Виське голодно. Тощих зайцев, которых приносит дед Митяй, бормоча что-то про покинувших лес животных, ему не хватает. Он не жалуется деду, наоборот, благодарит его со всем жаром своего немого языка и плохо слушающихся рук – но потом, подгоняемый сосущей тоской под ложечкой, начинает рыскать по полуразрушенным домам, разоренным огородам и ближайшей лесной балке – авось что-то пропустил в прошлый раз.

В первые недели после ухода французов на Москву он еще надеялся – с жаром обшаривал дома, покраснев от натуги, поднимал тяжелые крышки подполов, залезал по шатающимся, с недостающими ступеньками, лестницам на чердаки.

Эти надежды рухнули разом в один августовский день.

Полчища мух облепили тогда деревню, пируя на остатках. Они даже не разлетались при появлении человека – лишь если их прогоняли прутиком, поднимались со своей гнусно пахнущей добычи, недовольно жужжа, тыкаясь в нос и рот, мстительно залепляя лицо и путаясь в волосах.

В этой избе мух было особенно много – они шевелящимся черным ковром покрыли стены, зудели и шебуршали на полу, ползали по потолку, то и дело срываясь вниз, и, оглушенные, пытались перевернуться. Виська никогда еще не видел настолько сытых и опьяневших от еды мух – и подумал, что и ему с дедом Митяем что-то да перепадет.

Он облазил все – полати, лавку, перерыл сени, даже разворошил старое, прогнившее бабское приданое в разбитом сундуке. Еды нигде не было – и тем большую зависть вызывали осоловевшие и наглые мухи.

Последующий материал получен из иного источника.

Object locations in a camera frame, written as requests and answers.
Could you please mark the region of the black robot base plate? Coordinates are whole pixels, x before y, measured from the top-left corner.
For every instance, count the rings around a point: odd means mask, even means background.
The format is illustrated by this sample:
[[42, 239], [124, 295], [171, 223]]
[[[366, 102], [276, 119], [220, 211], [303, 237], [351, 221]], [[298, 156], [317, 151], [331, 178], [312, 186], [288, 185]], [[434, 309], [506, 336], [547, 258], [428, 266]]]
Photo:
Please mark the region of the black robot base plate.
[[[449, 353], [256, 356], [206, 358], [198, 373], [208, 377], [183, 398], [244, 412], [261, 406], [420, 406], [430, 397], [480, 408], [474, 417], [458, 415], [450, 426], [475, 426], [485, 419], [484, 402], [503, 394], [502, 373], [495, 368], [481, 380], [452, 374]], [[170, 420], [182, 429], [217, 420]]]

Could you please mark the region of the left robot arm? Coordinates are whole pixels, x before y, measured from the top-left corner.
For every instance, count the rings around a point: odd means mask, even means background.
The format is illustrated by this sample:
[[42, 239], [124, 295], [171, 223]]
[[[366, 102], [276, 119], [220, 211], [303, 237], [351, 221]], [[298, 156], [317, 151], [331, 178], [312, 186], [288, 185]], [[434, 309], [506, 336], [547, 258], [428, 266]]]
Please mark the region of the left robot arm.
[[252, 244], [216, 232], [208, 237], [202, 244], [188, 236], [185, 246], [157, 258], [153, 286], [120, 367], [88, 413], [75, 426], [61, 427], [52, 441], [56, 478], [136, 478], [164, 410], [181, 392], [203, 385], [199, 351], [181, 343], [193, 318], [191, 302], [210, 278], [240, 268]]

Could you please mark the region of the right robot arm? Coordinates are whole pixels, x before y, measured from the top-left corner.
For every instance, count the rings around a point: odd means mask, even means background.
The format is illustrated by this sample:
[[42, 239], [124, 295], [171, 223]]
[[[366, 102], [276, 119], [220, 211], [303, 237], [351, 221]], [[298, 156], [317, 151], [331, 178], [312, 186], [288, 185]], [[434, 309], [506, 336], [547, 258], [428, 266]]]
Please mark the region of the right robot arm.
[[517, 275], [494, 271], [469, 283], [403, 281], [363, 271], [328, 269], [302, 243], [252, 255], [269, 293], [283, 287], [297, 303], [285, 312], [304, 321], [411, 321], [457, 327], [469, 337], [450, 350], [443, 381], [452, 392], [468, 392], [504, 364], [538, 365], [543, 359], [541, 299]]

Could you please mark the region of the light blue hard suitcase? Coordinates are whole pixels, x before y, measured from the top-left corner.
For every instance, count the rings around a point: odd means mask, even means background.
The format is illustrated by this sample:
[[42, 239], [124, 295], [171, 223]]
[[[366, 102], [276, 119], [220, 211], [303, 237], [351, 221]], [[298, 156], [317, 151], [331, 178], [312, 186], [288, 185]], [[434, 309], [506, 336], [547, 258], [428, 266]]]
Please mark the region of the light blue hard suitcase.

Виська был терпелив и проследил за ними. Они влетали и вылетали – а точнее уже, тяжело пошатываясь, выползали – из заваленного хламом и балками, полусожженного, заваленного рухнувшей крышей угла. Виське стоило неимоверных усилий и целого дня, чтобы хоть как-то разгрести хлам, раздвинуть с помощью старого багра балки – и протиснуться в получившуюся узкую щель. Но голод и предвкушение еды придавали ему сил.

Там было просторно и даже светло – солнце проникало сквозь большие, с палец толщиной, щели. Зацепившись за выступ, практически под самой крышей, висело что-то, похожее на мешок. «Репа!» – замерло в восхитительной догадке Виськино сердце: в деревне умели хитро заготавливать репу с прошлого года, переложив солью и золой.

Виська, сглатывая жадную слюну и предвкушая благодарность в глазах деда Митяя, потянул находку на себя – и мешок упал на него, обдав густым удушающим запахом. А потом развернулся, раскинув полуразложившиеся, с осклизлой, сползающей с костей плотью руки и ноги.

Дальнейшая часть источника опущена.